Task prompt: Comb through the entries for "Some" and pull out each line that holds it.

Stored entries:
★ ★ ★ ★ ★ ★ ★
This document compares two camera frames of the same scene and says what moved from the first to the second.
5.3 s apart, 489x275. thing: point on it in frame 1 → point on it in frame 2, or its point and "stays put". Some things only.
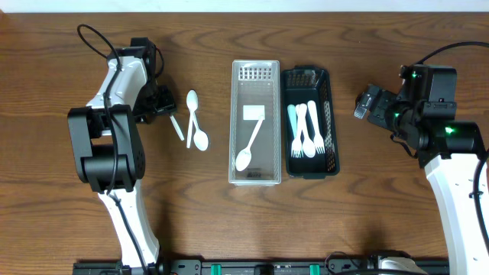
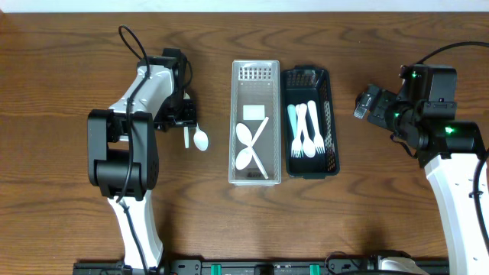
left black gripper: (165, 104) → (187, 115)
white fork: (318, 141) stays put
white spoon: (308, 147) stays put
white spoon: (176, 127) → (245, 137)
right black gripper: (375, 105) stays put
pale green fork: (292, 112) stays put
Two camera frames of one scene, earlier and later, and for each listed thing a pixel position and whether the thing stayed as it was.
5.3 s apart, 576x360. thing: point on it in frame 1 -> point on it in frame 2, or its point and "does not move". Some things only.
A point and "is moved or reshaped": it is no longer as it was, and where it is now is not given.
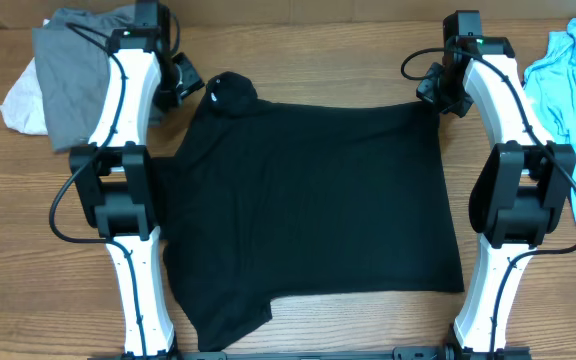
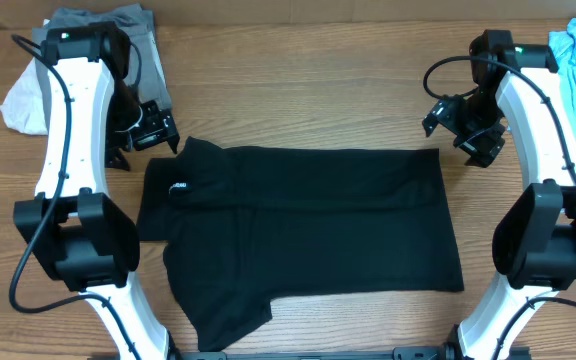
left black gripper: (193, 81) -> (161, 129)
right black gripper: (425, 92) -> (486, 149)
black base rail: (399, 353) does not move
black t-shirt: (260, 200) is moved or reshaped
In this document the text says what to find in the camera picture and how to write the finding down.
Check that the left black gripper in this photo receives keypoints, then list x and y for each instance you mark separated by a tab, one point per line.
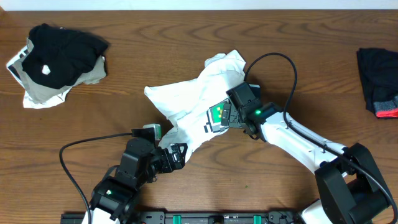
170	157

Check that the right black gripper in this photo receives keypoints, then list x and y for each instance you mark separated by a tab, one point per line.
233	116

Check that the white Mr Robot t-shirt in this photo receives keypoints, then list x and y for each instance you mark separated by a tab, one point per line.
194	107

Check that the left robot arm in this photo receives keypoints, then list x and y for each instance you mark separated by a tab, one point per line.
114	199

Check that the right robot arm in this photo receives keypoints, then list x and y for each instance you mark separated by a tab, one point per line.
349	182

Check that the beige folded garment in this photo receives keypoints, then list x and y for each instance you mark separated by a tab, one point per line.
40	93

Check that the black folded garment on pile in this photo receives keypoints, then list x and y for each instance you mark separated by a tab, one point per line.
60	56

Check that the black garment with red cuff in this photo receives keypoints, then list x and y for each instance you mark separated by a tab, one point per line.
378	75

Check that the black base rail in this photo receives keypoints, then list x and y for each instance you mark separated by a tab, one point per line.
162	217

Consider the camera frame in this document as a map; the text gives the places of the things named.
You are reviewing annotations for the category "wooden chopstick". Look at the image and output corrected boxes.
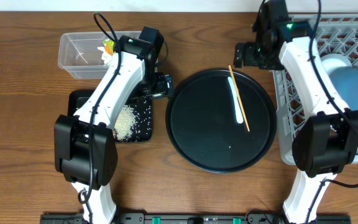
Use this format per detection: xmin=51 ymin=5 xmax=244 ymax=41
xmin=228 ymin=65 xmax=250 ymax=132

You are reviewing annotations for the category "white tissue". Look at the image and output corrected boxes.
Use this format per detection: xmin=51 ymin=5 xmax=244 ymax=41
xmin=98 ymin=45 xmax=113 ymax=66

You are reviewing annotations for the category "green yellow snack wrapper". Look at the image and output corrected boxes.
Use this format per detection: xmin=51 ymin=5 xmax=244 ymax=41
xmin=103 ymin=39 xmax=115 ymax=55

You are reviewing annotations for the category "dark blue plate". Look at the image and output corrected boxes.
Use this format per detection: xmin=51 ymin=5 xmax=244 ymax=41
xmin=329 ymin=67 xmax=358 ymax=110

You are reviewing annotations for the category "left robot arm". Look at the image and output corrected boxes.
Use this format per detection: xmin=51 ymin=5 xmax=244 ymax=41
xmin=54 ymin=32 xmax=173 ymax=223

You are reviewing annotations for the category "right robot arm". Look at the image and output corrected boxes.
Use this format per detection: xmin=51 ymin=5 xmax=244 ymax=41
xmin=233 ymin=0 xmax=358 ymax=223

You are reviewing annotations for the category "black rectangular tray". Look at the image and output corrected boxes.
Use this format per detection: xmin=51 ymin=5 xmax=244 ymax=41
xmin=68 ymin=90 xmax=152 ymax=143

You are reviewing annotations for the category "round black tray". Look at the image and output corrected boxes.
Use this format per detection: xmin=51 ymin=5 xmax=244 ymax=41
xmin=166 ymin=68 xmax=277 ymax=173

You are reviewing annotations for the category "pile of white rice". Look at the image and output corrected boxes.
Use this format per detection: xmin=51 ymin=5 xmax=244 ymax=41
xmin=114 ymin=105 xmax=137 ymax=141

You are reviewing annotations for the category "white bowl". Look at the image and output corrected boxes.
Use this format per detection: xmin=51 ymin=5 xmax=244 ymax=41
xmin=321 ymin=54 xmax=352 ymax=75

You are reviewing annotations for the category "clear plastic bin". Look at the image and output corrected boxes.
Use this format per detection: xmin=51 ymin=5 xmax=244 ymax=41
xmin=58 ymin=32 xmax=110 ymax=80

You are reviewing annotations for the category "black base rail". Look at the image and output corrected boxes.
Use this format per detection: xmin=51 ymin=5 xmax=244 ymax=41
xmin=40 ymin=211 xmax=352 ymax=224

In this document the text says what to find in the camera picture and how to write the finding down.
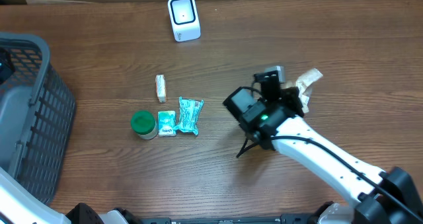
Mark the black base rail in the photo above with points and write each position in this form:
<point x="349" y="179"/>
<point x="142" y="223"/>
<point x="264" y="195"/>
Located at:
<point x="82" y="213"/>

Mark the green lid jar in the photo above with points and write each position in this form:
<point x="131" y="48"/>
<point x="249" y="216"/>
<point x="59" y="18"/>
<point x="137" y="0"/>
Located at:
<point x="144" y="124"/>

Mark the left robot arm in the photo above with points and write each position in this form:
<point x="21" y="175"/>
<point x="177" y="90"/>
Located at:
<point x="19" y="206"/>

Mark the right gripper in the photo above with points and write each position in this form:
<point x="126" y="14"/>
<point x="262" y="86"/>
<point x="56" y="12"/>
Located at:
<point x="291" y="97"/>

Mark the beige snack pouch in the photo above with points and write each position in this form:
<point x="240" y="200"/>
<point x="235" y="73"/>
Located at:
<point x="305" y="85"/>

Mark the white barcode scanner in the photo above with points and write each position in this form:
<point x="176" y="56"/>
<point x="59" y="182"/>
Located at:
<point x="184" y="20"/>

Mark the teal tissue pack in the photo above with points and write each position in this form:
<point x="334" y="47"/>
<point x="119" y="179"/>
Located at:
★ ★ ★ ★ ★ ★ ★
Answer to the exercise:
5.3 s apart, 489x275. thing: point on it in frame 1 → point on it in frame 2, or its point and "stays put". Some things only.
5.3 s apart, 576x360. thing: point on it in frame 1 -> point on it in frame 2, or its point and "does not move". Some things only.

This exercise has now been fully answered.